▶ [PROMPT]: Count every line in the entries that holds the word "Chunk". The reply is that count alone.

▶ [RECORDS FOR THE TASK]:
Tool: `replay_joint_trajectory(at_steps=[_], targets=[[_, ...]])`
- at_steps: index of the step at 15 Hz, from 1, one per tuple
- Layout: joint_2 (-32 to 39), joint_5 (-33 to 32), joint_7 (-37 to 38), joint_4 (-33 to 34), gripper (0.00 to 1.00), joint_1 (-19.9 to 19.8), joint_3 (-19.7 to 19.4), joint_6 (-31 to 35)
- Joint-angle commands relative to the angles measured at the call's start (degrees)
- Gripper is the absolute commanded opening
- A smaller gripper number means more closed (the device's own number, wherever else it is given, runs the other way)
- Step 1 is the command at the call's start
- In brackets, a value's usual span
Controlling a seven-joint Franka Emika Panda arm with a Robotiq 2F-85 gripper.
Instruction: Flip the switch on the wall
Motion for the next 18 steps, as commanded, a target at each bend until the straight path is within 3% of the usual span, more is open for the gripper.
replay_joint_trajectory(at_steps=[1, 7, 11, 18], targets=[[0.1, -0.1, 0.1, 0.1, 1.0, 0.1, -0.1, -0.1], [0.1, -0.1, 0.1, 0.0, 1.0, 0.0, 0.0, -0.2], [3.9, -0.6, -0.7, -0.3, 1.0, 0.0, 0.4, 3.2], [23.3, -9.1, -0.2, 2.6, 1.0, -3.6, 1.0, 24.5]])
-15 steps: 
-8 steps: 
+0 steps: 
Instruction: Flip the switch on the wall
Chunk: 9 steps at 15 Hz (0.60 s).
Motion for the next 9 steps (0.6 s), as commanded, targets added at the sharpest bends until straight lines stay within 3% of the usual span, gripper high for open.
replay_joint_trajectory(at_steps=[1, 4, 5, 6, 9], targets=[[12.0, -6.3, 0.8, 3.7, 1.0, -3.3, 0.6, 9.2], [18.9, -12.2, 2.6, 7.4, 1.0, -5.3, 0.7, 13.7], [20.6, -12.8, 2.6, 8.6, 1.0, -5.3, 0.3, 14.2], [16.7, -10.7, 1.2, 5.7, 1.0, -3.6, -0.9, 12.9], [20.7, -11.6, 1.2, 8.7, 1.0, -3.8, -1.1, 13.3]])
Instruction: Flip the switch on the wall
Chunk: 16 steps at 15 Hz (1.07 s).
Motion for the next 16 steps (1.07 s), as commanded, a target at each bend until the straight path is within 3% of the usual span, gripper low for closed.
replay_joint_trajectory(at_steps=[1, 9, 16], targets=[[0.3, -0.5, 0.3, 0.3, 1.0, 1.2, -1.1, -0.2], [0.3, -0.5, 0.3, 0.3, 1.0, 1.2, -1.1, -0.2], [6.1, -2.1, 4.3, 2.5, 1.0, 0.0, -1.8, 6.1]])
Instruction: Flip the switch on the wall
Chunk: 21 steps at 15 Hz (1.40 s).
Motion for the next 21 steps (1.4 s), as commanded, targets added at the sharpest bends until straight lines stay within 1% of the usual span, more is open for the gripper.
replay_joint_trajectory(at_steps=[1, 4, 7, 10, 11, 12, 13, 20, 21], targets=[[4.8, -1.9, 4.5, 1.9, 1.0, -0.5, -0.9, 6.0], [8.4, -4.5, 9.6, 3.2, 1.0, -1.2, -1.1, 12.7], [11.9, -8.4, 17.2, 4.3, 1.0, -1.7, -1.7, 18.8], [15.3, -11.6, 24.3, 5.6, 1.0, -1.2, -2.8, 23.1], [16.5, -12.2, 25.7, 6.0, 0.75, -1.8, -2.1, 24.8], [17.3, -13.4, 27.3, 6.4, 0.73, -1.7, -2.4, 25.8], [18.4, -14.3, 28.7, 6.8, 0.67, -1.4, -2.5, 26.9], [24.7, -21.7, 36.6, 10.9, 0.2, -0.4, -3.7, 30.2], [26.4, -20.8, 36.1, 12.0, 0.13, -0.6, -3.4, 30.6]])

▶ [ANSWER FOR THIS EXERCISE]: 3